Capsule Networks and other neural architectures that are less known

It looks like Deep (Convolutional) Neural Networks are really powerful. However, there are situations where they don’t deliver as expected. I assume that perhaps many are happy with pre-trained VGG, Resnet, YOLO, SqueezeNext, MobileNet, etc. models because they are “good enough”, even though they break quite easily on really realistic problems and require tons of training data. IMHO there are much smarter approaches out there, which are neglected/ignored. I don’t want to argue why they are ignored but I want to provide a list with other useful architectures.

Instead of staying with real numbers, we should have a look at complex numbers as well. Let’s remember the single reason why we use complex numbers (\(\mathbb{C}\)) or quaternions (\(\mathbb{H}\)). The most important reason why we use complex numbers is not to solve \(x^2 = -1\). The reason why we use complex numbers for everything that involves waves etc. is that we are lazy or efficient ;). Who wants to waste time writing down and solving a bunch of trignometric identities. The same is true for quaternions in robotics. Speaking in terms of computer science, we are using a much more efficient data structure/representation. It seems like complex valued neural networks as well as quaternion, which are a different kind of complex numbers for the mathematical correct reader of this post, seem to outperform real valued neural networks while using less parameters. This makes sense because we are using a different data structure that itself helps to represent certain things in a much more useful way. However, the down-side is that complex and quaternion neural networks can be a bit tricky to train since matrix inversion is quite slow and therefore they are slower to train.

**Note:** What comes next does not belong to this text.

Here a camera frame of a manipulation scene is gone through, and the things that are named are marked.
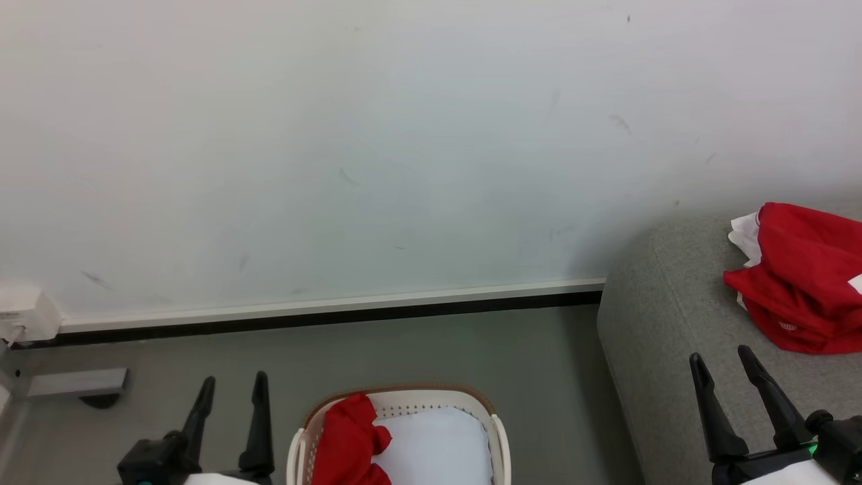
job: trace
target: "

Name	Reference	Implementation
Depthwise Separable Convolutions	Chollet (2016)	Part of Keras
Squeeze Layers	Iandola et al. (2016)	Code on GitHub
Capsule Neural Networks	Sabour et al. (2017)	Code on GitHub
Capsule Graph Neural Networks	Xinyi and Chen (2019)	Code on GitHub
Complex Neural Networks	Trabelsi et al. (2017)	Code on GitHub
Complex Convolutional Neural Networks	Trabelsi et al. (2017)	Code on GitHub
Complex Convolutional LSTMs	Trabelsi et al. (2017)	Code on GitHub
Unitary (Evolutional) Recurrent Neural Networks	Arjovsky et al. (2015)
Full-Capacity Unitary Recurrent Neural Networks	Wisdom et al. (2016)	Code on GitHub
Complex Evolutional Recurrent Neural Networks (ceRNNs)	Shafran et al. (2019)
Complex Gated Recurrent Units	Wolter and Yao (2018)	Code on GitHub
Quaternion convolutional Neural Networks	Parcollet et al. (2018)	Code on GitHub
Quaternion Recurrent layer	Parcollet et al. (2018)	Code on GitHub
Quaternion LSTM layer	Parcollet et al. (2018)	Code on GitHub

Quantum neural networks and optical neural networks are a different set of neural networks. They require specialized hardware to really run them. Hence, they are not a part of this list.